Au cours de l’établissement du soi-disant « califat », Baghdadi apparaît comme une personnalité menaçante et toujours présente, bien qu’on ne le voie presque jamais. Des enregistrements audio sont diffusés par intermittence. Au printemps 2015, il affiche ses opinions religieuses fantasques, affirmant que l'islam n'a jamais été une religion pacifique, mais au contraire « la religion du combat. »

En septembre 2017, il réitère son appel au djihad mondial, exhortant à ce qu’il y ait « des soldats de l'Islam à chaque endroit pour gagner du terrain coup par coup. »

Toutefois, en février 2019, soit seulement deux ans plus tard, Daech est réduit à un campement lugubre à Barghouz, en Syrie, où les combattants restants sont tués ou faits prisonniers. Les chars et les bombes ne parviennent cependant pas à tuer Baghdadi ni les idées de son groupe.

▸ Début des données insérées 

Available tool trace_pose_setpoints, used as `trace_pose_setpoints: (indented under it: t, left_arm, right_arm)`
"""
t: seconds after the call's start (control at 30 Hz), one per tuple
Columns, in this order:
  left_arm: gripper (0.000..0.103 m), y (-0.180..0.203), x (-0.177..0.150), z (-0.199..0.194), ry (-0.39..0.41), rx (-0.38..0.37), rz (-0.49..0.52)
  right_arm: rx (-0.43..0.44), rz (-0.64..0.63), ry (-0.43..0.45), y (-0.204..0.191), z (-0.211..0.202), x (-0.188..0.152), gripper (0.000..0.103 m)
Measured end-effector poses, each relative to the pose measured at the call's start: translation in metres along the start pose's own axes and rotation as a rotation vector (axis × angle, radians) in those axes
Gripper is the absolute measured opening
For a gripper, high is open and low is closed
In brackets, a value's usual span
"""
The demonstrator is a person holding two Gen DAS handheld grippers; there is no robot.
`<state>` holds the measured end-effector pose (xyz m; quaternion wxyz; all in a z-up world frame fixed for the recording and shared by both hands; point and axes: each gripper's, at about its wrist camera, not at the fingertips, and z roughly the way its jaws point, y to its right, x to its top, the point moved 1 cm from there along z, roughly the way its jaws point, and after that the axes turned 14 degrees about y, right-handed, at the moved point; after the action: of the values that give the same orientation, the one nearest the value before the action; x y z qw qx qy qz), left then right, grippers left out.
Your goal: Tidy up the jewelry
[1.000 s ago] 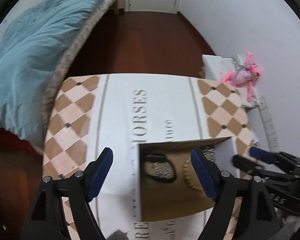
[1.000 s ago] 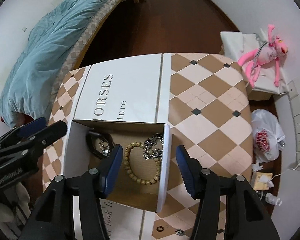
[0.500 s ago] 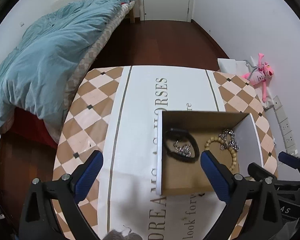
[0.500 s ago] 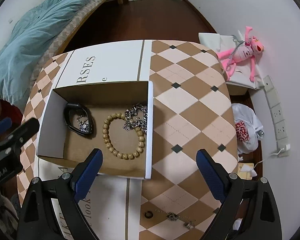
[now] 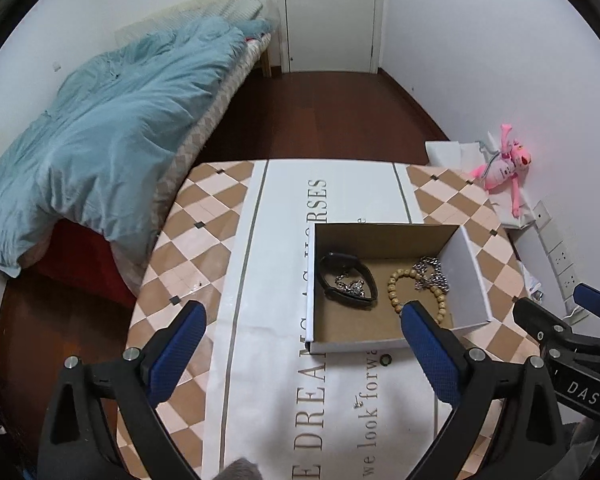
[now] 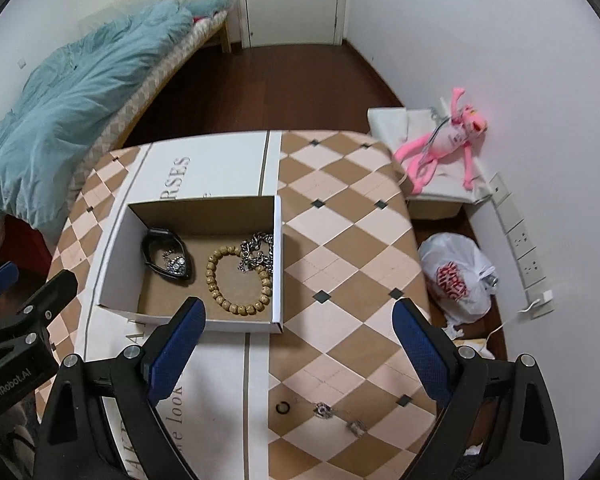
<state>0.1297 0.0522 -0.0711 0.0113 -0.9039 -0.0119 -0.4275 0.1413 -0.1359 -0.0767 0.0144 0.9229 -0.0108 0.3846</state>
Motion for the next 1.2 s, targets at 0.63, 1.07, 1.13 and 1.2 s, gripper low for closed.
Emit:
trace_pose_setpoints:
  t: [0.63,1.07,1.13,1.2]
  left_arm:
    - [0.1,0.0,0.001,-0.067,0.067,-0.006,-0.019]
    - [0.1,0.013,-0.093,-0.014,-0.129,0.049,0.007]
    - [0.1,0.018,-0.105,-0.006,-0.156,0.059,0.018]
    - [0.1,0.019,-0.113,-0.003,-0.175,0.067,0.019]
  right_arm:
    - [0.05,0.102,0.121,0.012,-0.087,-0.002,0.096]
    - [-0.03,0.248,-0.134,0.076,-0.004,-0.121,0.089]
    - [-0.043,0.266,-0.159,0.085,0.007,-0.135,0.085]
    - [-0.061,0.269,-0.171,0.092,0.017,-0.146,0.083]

Malgré des revers et une défaite presque totale en Irak et en Syrie, Daech est alors le groupe terroriste le plus redouté au monde. Des attentats répétés, notamment au Sri Lanka, ajoutent à la notoriété du groupe. Cependant, Baghdadi demeure invisible. Des rumeurs se répandent selon lesquelles il serait malade, mort ou caché.

Le 29 avril 2019, la lumière est faite sur cette question. Le calife autoproclamé apparaît dans un nouvel enregistrement de Daech, s’exprimant cette fois sur un ton moins magistral.

En 2014, à Mossoul, le Baghdadi qui s’adresse à ses partisans est un chef d'État putatif. A présent, il se présente à eux en tant que commandant militaire, affirmant que l'idéal de Daech perdure, qu’ils ont certes perdu leur terre mais que leur vision reste la même - et que lui, Baghdadi, est toujours aux commandes.

Citant les récentes attaques de Daech, il manie subtilement le verbe et multiplie les métaphores visuelles. Si Baghdadi fait plus vieux que ses 47 ans, il n'a rien perdu de sa capacité à communiquer avec les djihadistes et les recrues potentielles.

L'AK-47 posé à côté de lui a été pris aux troupes soviétiques par les moudjahidines afghans dans les années 1980. C'est la même arme qu’utilisent Oussama ben Laden et Abou Mousab Al-Zarqawi comme accessoire dans leurs vidéos. Baghdadi a accès à toutes les armes possibles, mais c’est celle-là qu’il choisit.

Il évoque les campagnes terroristes de Daech à travers le monde en recourant au symbolisme pour faire savoir à ses partisans que le combat continue.

Pour les observateurs de la violence de Daech, c’est un rappel que même si le groupe ne contrôle plus de territoire, il reste une menace mondiale, dirigée par un idéologue qui utilise une fausse justification religieuse pour soutenir les crimes de l’organisation.